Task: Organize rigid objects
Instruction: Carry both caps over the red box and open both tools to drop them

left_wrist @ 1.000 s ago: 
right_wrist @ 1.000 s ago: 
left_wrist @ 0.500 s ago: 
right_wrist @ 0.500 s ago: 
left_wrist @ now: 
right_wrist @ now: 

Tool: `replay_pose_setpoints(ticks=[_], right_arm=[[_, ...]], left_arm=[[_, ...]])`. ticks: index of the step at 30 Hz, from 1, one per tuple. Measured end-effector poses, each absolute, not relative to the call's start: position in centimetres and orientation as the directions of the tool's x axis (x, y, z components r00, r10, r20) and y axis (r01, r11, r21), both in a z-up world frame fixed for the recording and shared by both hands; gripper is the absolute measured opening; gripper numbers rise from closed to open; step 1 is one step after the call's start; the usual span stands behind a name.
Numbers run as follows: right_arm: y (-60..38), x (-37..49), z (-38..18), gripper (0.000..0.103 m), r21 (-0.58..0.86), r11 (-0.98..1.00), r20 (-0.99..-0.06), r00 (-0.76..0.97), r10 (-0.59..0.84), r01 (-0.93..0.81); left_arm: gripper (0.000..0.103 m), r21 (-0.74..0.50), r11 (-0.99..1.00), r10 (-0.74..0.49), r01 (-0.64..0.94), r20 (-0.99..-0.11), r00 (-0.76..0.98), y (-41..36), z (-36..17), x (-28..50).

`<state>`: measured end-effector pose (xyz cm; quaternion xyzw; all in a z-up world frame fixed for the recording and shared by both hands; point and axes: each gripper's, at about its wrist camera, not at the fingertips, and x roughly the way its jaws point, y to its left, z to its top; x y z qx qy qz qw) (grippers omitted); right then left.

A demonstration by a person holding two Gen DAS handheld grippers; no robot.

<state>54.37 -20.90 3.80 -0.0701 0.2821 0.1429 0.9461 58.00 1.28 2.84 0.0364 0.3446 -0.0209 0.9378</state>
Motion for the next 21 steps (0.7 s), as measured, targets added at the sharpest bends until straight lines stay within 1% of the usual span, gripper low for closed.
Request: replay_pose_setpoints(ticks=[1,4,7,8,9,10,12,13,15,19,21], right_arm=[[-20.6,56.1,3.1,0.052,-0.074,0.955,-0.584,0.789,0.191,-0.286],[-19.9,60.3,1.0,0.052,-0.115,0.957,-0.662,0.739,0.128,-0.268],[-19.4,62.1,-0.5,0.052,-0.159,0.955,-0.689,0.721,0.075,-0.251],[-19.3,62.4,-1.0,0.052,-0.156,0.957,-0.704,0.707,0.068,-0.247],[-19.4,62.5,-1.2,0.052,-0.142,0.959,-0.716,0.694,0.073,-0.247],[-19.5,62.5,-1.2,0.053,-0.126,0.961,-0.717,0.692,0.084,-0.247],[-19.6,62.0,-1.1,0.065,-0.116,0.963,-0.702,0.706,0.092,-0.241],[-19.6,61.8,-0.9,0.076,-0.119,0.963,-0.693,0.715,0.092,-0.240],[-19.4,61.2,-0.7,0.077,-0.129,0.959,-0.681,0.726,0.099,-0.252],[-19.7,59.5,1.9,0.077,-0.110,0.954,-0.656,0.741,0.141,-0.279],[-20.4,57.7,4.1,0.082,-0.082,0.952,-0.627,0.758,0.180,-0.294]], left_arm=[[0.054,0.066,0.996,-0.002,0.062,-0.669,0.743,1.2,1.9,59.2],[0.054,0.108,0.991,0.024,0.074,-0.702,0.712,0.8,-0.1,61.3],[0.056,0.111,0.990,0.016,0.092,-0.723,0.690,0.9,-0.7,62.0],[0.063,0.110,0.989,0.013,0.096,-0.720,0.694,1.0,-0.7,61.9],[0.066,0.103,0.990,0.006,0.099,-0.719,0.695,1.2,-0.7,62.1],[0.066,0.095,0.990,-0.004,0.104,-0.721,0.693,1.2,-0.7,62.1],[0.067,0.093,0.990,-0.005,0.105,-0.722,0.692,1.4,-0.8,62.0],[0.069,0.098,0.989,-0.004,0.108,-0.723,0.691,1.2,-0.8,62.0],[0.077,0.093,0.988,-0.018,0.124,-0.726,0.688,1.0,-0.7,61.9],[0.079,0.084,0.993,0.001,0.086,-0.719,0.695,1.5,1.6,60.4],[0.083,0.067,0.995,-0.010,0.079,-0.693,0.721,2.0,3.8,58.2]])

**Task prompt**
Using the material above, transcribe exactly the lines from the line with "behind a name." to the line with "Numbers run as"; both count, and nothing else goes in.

**Exercise answer**
Tool: `replay_pose_setpoints(ticks=[_], right_arm=[[_, ...]], left_arm=[[_, ...]])`. ticks: index of the step at 30 Hz, from 1, one per tuple. Measured end-effector poses, each absolute, not relative to the call's start: position in centimetres and orientation as the directions of the tool's x axis (x, y, z components r00, r10, r20) and y axis (r01, r11, r21), both in a z-up world frame fixed for the recording and shared by both hands; gripper is the absolute measured opening; gripper numbers rise from closed to open; step 1 is one step after the call's start; the usual span stands behind a name.
Numbers run as follows: right_arm: y (-60..38), x (-37..49), z (-38..18), gripper (0.000..0.103 m), r21 (-0.58..0.86), r11 (-0.98..1.00), r20 (-0.99..-0.06), r00 (-0.76..0.97), r10 (-0.59..0.84), r01 (-0.93..0.81); left_arm: gripper (0.000..0.103 m), r21 (-0.74..0.50), r11 (-0.99..1.00), r10 (-0.74..0.49), r01 (-0.64..0.94), r20 (-0.99..-0.11), r00 (-0.76..0.98), y (-41..36), z (-36..17), x (-28..50).

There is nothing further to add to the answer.